What a dry run must reproduce (grounded inventory)

Mapped from the current pipeline:

Stage Where What happens
Matrix generation utils/matrix_logic/generate_sweep_configs.py (generate_full_sweep ~L223-575, mark_eval_entries ~L124-220) Reads .github/configs/{nvidia,amd}-master.yaml + runners.yaml, filters by model-prefix/precision/framework/runner/seq-lens/conc/tp/ep, expands conc-start..conc-end by step-size, chunks multi-node conc lists, marks eval entries. Emits config JSON to stdout.
Matrix bucketing .github/workflows/e2e-tests.yml get-jobs (~L70-83) Six inline python3 -c filters split the JSON into single-node / multi-node / eval / multi-node-eval / agentic / multi-node-agentic matrices. This logic lives only in the YAML today.
Per-job input fill benchmark-tmpl.yml / benchmark-multinode-tmpl.yml Each matrix entry is unpacked into ~93 job inputs and exported as env vars.
Runner + script launch runners/launch_*.sh Parses runner name, allocates cluster (salloc/srun), mounts image + workspaces, invokes the scenario script under benchmarks/single_node/....
Command/config generation benchmarks/benchmark_lib.sh (build_replay_cmd ~L1210-1348, run_agentic_replay_and_write_outputs ~L1365-1400) + scenario scripts (e.g. benchmarks/single_node/agentic/*.sh) Builds the server launch command array and writes sglang_command.txt / vllm_command.txt; builds the full aiperf CLI ($REPLAY_CMD, 40+ flags from env) and writes benchmark_command.txt; then immediately executes the server + benchmark.

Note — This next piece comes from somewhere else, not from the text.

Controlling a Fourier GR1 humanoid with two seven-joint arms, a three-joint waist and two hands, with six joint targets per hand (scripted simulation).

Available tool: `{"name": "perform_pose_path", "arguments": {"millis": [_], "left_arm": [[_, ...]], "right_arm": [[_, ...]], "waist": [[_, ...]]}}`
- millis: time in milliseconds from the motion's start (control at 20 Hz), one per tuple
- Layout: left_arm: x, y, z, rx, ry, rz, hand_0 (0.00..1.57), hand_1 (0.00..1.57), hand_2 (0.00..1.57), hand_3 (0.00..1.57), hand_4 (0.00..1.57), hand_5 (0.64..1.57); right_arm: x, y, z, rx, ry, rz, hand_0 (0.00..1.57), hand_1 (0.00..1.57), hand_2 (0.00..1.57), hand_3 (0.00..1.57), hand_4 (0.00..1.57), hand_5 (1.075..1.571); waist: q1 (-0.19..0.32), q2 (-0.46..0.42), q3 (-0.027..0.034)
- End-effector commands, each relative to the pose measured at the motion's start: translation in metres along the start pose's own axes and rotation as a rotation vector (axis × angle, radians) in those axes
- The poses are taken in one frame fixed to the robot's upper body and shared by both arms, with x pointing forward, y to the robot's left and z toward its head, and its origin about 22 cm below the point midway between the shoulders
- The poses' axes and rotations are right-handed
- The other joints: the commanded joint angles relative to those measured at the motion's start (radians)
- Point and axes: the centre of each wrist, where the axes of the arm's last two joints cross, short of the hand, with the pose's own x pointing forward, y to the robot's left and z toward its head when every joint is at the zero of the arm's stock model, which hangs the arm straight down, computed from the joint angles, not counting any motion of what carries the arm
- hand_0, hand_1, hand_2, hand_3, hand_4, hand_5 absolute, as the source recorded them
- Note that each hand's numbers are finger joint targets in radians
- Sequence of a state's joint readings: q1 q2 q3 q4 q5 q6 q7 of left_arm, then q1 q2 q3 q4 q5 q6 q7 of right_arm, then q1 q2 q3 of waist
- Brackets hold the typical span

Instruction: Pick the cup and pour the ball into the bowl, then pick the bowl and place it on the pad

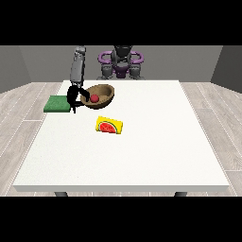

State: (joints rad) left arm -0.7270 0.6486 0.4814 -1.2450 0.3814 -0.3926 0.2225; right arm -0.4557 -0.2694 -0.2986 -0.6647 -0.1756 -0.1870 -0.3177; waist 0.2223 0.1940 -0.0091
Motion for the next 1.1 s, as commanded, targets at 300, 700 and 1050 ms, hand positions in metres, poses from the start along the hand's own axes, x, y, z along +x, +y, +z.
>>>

The critical wrinkle: matrix generation is already a clean Python function (trivial to reuse), but script generation and execution are interleaved in bash — the same functions that build $SGLANG_CMD / $REPLAY_CMD also launch the server and run aiperf. So a real "generate but don't run" needs the generation split from the execution.

There is no existing dry-run/preview path in the pipeline (only unrelated --dry-run flags in utils/agentic/sample_proxy_traces.py).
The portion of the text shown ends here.